Start of Block
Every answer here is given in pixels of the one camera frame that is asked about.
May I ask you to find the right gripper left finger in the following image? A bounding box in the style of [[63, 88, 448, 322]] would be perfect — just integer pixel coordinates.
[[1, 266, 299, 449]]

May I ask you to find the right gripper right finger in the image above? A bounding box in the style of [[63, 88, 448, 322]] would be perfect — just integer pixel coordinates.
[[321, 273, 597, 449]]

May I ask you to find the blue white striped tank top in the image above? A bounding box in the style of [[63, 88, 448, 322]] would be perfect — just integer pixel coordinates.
End of Block
Exercise requirements: Transcribe every record verbatim.

Result for this task:
Every answer here is given in pixels of the one camera frame that is asked about.
May I ask you to find the right gripper left finger in the following image? A bounding box in the style of [[63, 88, 448, 322]] would be perfect — just integer pixel coordinates.
[[1, 266, 299, 449]]

May I ask you to find the right gripper right finger in the image above? A bounding box in the style of [[63, 88, 448, 322]] would be perfect — just integer pixel coordinates.
[[321, 273, 597, 449]]

May I ask you to find the blue white striped tank top in the image above? A bounding box in the style of [[63, 88, 448, 322]] would be perfect — just integer pixel coordinates.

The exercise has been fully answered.